Le problème d'une moto accidentée n'est pas seulement le dommage lui-même. Ce qui freine souvent la vente, c'est une annonce incomplète, des photos peu utiles et un prix fixé comme si la moto était intacte. En ligne, la précision change tout.

Décrire le dommage sans détour

Il faut indiquer ce qui a été touché: carénage, fourche, cadre, moteur, guidon, éléments électriques ou roues. Si certains points restent incertains, mieux vaut l'écrire clairement que laisser supposer un état meilleur qu'en réalité.

Montrer les bonnes photos

Une vue générale ne suffit pas. Il faut aussi photographier les zones endommagées, le tableau de bord, les pneus, la fourche, le bras oscillant et les détails visibles. Plus le dossier visuel est propre, plus l'acheteur peut formuler une offre crédible.

Fixer un prix compatible avec la réalité

Le prix d'une moto accidentée ne se déduit pas en appliquant une petite remise au tarif d'une moto saine.
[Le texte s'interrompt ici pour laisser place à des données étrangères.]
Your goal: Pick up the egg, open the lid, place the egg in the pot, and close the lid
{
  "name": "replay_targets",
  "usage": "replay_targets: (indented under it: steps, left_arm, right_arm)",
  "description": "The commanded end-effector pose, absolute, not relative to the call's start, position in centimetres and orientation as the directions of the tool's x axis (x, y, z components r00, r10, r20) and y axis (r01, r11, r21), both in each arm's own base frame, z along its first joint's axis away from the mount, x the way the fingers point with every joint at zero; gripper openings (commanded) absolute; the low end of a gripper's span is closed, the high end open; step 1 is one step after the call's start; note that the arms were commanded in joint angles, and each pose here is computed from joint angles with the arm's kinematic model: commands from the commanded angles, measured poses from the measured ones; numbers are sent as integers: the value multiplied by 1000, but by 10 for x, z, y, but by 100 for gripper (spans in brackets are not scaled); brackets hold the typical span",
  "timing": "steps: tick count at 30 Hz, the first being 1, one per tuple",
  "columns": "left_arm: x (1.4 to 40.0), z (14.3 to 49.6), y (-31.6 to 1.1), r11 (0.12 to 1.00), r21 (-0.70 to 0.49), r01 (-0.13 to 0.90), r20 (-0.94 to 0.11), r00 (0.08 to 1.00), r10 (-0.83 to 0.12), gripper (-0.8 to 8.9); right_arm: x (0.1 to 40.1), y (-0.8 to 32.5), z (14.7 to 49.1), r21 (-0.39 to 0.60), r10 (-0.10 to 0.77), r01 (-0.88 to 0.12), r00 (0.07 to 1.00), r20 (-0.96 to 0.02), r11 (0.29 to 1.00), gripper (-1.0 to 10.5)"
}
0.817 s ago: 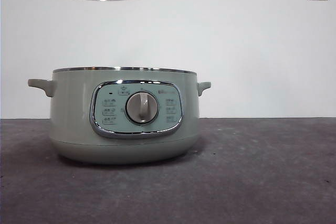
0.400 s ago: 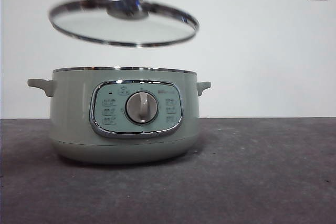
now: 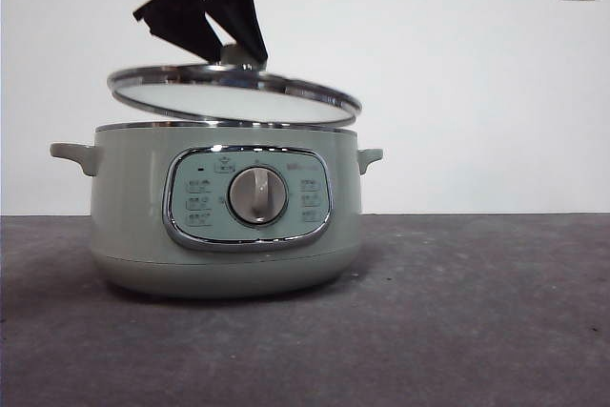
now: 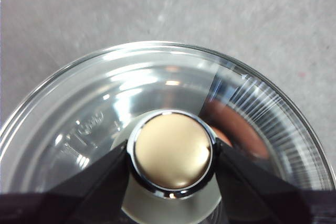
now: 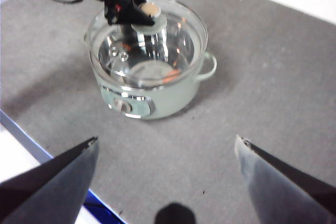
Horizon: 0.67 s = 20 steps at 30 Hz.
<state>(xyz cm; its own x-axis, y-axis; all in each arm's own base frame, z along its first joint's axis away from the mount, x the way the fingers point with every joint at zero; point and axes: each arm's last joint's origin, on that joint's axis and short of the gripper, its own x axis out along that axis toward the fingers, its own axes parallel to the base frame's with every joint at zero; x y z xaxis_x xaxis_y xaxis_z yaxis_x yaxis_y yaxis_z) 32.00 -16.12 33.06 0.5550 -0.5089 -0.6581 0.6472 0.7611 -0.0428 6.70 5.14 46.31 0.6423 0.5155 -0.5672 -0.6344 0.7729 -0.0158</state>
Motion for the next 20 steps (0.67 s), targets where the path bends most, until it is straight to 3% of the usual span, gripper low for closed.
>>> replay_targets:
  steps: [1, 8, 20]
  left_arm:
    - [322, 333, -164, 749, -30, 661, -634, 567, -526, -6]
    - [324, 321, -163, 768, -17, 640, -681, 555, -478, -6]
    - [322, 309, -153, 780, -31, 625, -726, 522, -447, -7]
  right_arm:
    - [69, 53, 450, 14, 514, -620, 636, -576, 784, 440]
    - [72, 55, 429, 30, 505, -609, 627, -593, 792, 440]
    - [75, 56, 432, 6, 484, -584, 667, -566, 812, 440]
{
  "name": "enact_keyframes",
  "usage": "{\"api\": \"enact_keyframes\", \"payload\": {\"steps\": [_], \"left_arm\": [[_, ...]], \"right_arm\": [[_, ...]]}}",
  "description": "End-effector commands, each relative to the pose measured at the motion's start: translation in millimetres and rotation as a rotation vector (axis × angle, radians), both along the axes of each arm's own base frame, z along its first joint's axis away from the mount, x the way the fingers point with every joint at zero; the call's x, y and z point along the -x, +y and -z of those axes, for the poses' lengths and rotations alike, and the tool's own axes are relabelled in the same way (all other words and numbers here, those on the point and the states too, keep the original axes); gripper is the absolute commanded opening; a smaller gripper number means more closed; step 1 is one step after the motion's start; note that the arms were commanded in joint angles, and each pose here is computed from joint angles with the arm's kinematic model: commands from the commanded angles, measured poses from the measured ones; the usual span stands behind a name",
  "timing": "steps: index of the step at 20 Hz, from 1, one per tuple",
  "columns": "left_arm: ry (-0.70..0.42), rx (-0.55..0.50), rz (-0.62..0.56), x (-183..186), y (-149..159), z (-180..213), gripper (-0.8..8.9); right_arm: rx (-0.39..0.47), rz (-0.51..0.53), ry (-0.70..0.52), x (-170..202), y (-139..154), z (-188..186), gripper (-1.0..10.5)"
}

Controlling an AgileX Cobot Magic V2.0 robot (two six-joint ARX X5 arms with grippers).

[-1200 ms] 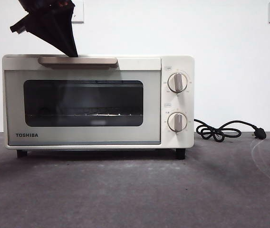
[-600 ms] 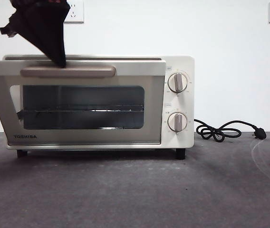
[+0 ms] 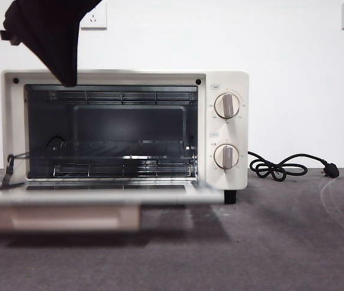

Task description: Take the corn from the table,put the corn in the oven

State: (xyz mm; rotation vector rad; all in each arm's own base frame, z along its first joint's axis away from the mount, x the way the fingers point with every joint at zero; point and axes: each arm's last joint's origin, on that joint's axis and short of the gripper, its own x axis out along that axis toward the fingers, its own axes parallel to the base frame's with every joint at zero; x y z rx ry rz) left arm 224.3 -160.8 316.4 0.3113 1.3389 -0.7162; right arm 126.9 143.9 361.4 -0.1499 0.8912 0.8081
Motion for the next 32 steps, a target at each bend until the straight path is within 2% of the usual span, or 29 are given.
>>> {"api": "enact_keyframes", "payload": {"steps": [1, 7, 8, 11, 14, 15, 16, 21, 26, 29, 32], "left_arm": [[-0.049, 0.033, 0.039, 16, 0, -13, -0.06], [-0.281, 0.224, 0.021, 55, 17, -62, -0.06], [-0.321, 0.218, -0.007, 60, 23, -68, -0.06], [-0.462, 0.062, -0.176, 74, 44, -78, -0.06], [-0.537, -0.100, -0.309, 87, 62, -81, -0.06], [-0.565, -0.131, -0.347, 92, 68, -83, -0.06], [-0.583, -0.116, -0.357, 97, 72, -86, -0.06], [-0.670, -0.015, -0.388, 128, 97, -101, -0.06], [-0.749, 0.123, -0.402, 168, 127, -111, -0.08], [-0.738, 0.231, -0.360, 189, 141, -107, -0.08], [-0.696, 0.260, -0.323, 198, 146, -86, -0.08]], "right_arm": [[-0.009, -0.026, -0.018, 0, 0, -2, -0.1], [-0.130, -0.068, -0.095, -5, 9, -12, -0.1], [-0.147, -0.079, -0.109, -5, 12, -13, -0.1], [-0.207, -0.127, -0.159, -4, 26, -17, -0.1], [-0.236, -0.189, -0.200, -4, 47, -15, -0.1], [-0.235, -0.197, -0.213, -5, 57, -12, -0.1], [-0.231, -0.209, -0.225, -6, 66, -9, -0.1], [-0.171, -0.255, -0.316, -19, 108, 14, -0.1], [-0.047, -0.281, -0.468, -35, 130, 34, -0.1], [0.028, -0.325, -0.572, -41, 140, 42, -0.1], [0.122, -0.371, -0.633, -48, 151, 50, -0.1]]}}
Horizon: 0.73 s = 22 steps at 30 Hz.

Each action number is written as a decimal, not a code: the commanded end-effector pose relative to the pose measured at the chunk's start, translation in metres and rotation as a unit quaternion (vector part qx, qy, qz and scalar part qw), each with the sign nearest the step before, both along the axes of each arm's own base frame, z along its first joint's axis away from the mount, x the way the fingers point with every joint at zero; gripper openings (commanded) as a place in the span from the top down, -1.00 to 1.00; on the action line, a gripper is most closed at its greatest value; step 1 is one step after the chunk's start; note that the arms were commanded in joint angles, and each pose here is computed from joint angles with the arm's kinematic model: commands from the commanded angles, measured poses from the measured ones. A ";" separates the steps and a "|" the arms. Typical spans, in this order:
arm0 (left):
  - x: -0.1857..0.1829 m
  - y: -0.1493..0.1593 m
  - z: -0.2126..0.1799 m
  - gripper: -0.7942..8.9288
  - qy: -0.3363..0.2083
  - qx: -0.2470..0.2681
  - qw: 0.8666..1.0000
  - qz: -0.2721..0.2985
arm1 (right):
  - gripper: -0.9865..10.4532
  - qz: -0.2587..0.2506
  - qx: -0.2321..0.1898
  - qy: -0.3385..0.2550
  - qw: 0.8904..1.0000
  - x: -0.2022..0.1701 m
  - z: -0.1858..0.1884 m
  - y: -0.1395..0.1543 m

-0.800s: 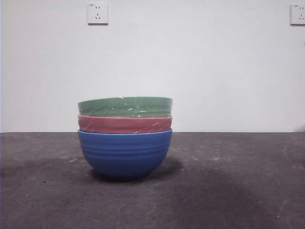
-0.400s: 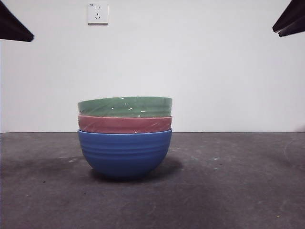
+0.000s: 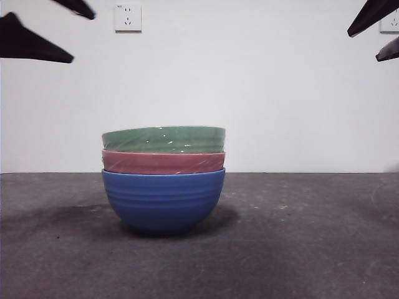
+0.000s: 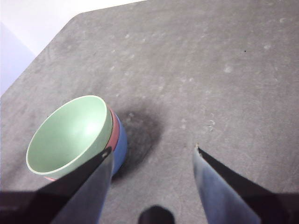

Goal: Pick up the green bowl on the top,put the green bowl on the left,pick up the red bowl in the middle,put the red bowl on the right

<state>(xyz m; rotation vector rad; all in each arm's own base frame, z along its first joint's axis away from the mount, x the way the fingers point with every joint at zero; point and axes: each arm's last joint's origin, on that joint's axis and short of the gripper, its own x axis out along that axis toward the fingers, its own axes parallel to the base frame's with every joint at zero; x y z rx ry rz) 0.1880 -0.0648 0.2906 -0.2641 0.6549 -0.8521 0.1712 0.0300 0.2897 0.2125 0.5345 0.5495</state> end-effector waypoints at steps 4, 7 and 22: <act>0.008 -0.037 0.018 0.13 -0.032 0.126 0.989 -0.075 | 0.33 0.002 0.001 -0.002 1.000 0.000 0.001 0.000; 0.014 -0.059 0.023 0.13 -0.042 0.169 0.978 -0.115 | 0.33 0.002 0.001 -0.002 1.000 0.000 0.001 0.000; 0.032 -0.140 -0.033 0.13 -0.036 0.318 0.919 -0.230 | 0.33 -0.001 0.003 0.012 1.000 -0.001 -0.001 0.000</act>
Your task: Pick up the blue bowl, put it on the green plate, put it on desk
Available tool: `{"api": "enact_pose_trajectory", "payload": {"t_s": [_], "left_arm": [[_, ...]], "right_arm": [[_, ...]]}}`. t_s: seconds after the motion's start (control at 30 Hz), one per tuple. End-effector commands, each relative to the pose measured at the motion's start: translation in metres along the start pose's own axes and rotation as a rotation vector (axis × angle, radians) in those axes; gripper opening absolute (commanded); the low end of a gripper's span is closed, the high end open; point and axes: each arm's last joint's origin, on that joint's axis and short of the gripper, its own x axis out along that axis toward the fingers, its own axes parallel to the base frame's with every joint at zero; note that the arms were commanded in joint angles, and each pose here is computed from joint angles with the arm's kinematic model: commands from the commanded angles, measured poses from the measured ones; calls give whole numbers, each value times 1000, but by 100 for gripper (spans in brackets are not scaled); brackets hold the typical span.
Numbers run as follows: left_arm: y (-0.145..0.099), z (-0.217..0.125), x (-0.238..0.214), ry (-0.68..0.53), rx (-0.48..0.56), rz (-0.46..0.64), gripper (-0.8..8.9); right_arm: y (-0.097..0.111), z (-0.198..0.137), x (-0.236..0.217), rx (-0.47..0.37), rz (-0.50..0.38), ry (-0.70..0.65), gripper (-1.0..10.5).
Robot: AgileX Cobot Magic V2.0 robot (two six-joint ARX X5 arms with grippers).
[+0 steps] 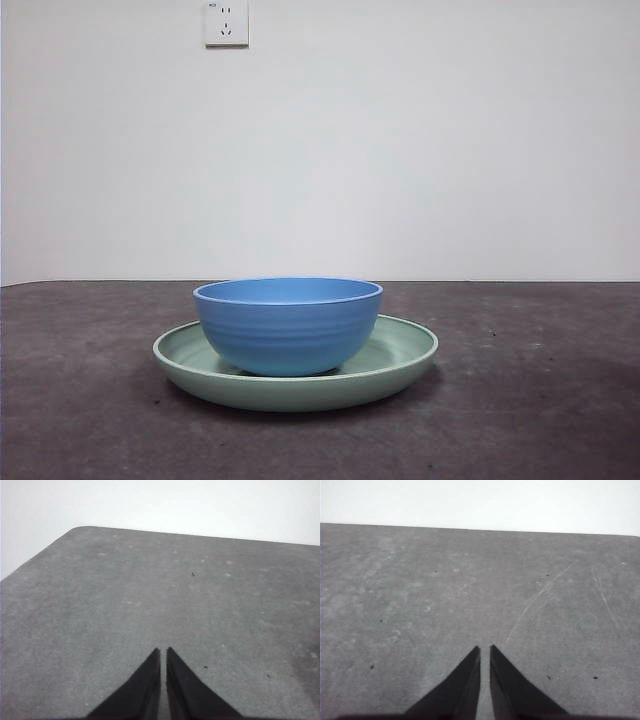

Il dépend de la gravité du choc, de la facilité de réparation, du modèle, des pièces disponibles et de l'état général avant l'accident.

Préparer les documents utiles

Carte grise, factures, rapport d'expertise, devis de réparation, historique d'entretien et nombre de clés renforcent la confiance. Même si tout n'est pas disponible, il vaut mieux préciser ce qui existe réellement.

Choisir un canal de vente adapté

Une vente entre particuliers reste possible pour certains modèles, mais les motos accidentées profitent souvent davantage d'une reprise structurée par des acheteurs habitués à évaluer ce type de dossier. Cela réduit les échanges stériles et les renégociations tardives.